2020.09-Present: Agricultural Genomics Institute at Shenzhen-CAAS         Principle Investigator / Research Professor

2019.09-2020.08: Carnegie Mellon University, Lane Fellow

 

Education

 

2014.09-2019.09: University of California, Riverside, Computer Science, Ph.D.

2016.09-2018.06: University of California, Riverside, Statistics, M.S.

2011.09-2014.06: University of Science and Technology of China, Computer Software and Theory, M.E.
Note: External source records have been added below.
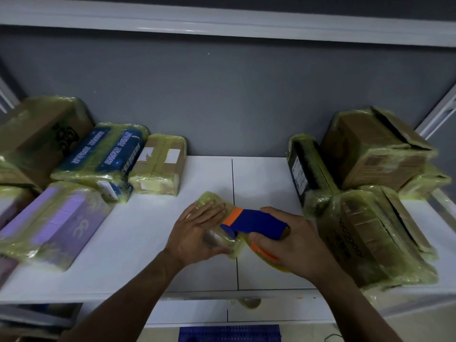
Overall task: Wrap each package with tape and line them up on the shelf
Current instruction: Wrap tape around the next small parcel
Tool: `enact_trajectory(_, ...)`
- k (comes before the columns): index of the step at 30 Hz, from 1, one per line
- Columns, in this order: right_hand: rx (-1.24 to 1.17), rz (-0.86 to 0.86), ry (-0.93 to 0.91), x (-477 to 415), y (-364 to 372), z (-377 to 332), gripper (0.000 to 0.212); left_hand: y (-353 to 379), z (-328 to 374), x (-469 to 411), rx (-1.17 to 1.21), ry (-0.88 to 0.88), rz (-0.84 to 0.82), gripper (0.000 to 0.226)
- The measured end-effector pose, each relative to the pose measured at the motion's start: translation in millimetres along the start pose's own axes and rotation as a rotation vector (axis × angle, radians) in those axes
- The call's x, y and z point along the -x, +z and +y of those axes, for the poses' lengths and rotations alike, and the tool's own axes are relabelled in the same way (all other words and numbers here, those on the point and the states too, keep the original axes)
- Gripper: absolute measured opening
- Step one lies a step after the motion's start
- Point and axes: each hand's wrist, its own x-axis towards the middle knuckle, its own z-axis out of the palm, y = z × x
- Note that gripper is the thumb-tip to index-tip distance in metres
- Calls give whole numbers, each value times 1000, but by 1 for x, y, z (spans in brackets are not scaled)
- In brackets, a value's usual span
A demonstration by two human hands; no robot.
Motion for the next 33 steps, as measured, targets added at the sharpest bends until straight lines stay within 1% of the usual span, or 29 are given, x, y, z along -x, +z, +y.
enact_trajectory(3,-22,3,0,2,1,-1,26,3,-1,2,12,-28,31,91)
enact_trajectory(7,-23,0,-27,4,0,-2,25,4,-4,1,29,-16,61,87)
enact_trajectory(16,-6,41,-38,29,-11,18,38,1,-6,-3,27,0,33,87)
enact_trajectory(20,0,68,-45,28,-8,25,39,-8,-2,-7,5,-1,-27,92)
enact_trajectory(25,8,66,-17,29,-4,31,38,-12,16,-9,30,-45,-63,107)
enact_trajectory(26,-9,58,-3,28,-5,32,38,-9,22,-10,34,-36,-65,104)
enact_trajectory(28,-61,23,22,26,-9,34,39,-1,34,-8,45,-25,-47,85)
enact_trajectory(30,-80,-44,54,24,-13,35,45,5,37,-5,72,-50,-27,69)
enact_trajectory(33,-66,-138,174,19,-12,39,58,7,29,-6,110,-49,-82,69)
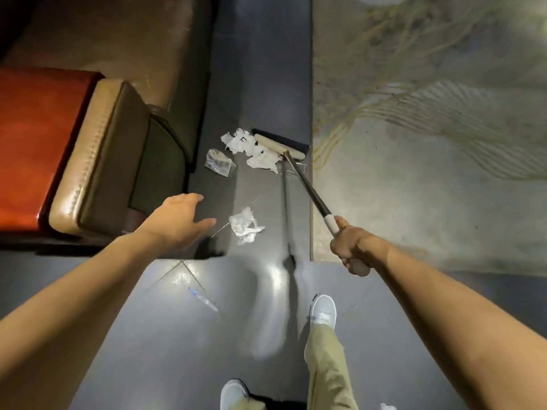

2007.09-2011.06:  Nanjing Normal University, Computer Science and Technology, B.E.

 

Research Interest

 

Our research focuses on designing algorithms to solve key problems in genomics such as genome assembly, haplotype phasing and variant calling. We integrate cutting-edge genomics technologies such as Pacbio HiFi, Oxford Nanopore, Hi-C, BioNano and 10x Genomics with computational methods such as combinatorial optimization algorithms, graph theory, statistics and machine learning to develop novel, accurate and efficient algorithms to solve computational problems like polyploid genome assembly, haplotype reconstruction, telomere to telomere assembly and metagenome assembly. And we apply computational methods developed to important scientific discovery.

 

Major Achievements

 

We developed a post-assembly-processing pipeline to improve the contiguity and correctness of assemblies with the help of BioNano optical maps. The three key algorithms are as follow.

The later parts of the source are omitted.